→ **Task details**
Both the line containing "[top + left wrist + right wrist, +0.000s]" and the line containing "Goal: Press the" belong to the span. Output exactly that span from the listing below, and nothing outside it.

═════ Data to examine

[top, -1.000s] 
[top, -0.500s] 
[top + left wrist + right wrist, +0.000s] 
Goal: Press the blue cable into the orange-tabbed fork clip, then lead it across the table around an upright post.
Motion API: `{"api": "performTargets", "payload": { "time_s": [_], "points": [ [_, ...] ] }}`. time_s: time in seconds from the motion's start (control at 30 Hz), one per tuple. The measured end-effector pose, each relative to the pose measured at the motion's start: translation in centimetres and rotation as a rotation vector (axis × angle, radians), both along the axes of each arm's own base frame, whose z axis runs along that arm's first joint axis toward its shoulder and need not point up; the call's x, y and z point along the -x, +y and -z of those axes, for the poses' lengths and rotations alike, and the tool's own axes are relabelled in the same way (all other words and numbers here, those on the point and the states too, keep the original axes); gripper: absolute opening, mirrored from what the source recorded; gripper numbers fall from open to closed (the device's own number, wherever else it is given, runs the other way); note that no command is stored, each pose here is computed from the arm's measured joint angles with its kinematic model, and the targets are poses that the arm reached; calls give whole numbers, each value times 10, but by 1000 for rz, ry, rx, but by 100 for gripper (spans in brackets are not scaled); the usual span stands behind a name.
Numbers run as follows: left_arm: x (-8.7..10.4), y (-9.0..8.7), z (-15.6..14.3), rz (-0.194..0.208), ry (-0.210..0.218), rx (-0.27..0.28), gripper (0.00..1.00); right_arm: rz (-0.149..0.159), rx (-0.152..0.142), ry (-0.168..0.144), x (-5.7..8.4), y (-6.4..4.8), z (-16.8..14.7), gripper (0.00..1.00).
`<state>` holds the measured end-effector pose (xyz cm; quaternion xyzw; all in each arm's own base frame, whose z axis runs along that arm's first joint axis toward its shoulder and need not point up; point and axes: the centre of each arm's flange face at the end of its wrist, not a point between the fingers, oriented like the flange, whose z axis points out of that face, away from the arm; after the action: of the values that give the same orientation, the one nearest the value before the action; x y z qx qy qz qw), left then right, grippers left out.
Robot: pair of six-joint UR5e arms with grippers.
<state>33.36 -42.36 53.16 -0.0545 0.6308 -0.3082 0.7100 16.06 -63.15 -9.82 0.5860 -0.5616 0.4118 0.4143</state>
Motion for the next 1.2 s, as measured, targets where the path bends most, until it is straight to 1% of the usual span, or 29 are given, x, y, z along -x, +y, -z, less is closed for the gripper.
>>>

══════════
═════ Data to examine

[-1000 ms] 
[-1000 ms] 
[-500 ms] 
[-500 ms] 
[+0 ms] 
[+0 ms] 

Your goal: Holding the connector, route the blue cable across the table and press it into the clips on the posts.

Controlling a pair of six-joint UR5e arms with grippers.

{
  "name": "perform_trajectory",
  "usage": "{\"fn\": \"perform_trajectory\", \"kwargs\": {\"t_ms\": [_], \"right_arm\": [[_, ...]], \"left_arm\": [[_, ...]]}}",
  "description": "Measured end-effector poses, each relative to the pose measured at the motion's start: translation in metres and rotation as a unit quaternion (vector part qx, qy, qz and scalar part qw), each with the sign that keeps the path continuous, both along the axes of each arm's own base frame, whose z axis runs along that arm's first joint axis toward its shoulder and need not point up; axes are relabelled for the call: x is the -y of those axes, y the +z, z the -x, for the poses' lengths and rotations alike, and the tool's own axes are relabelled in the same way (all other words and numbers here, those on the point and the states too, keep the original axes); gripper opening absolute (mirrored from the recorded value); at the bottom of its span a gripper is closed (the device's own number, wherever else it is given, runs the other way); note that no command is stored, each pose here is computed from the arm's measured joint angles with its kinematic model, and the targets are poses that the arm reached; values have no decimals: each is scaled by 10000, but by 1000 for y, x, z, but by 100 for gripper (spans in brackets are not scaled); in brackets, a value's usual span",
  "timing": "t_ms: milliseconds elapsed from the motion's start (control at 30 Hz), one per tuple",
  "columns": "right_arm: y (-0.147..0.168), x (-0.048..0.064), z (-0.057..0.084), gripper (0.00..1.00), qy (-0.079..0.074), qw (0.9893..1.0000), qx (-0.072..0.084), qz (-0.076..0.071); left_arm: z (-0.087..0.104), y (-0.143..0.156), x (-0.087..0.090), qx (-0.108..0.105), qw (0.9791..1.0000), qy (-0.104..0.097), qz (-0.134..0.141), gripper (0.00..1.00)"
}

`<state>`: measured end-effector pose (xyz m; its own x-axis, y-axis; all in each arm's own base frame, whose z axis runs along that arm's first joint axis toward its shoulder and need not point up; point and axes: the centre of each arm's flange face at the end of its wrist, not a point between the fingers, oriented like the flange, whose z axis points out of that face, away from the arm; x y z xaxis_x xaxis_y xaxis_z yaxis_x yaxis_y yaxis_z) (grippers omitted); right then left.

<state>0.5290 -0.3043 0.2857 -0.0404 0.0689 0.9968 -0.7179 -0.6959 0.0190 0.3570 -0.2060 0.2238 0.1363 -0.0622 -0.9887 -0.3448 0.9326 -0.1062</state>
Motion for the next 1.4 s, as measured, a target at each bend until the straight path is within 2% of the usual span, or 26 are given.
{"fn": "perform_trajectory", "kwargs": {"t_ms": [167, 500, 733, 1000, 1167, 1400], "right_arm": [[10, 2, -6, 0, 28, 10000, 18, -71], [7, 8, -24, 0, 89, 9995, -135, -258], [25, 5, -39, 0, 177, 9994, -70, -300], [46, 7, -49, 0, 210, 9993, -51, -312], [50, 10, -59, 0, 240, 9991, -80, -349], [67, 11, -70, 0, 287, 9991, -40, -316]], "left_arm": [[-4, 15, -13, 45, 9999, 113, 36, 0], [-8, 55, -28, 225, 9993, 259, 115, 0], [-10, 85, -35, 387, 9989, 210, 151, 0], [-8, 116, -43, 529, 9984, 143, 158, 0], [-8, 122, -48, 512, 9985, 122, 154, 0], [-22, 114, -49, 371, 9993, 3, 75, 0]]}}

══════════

→ **Answer**
[top + left wrist + right wrist, +0.000s] 
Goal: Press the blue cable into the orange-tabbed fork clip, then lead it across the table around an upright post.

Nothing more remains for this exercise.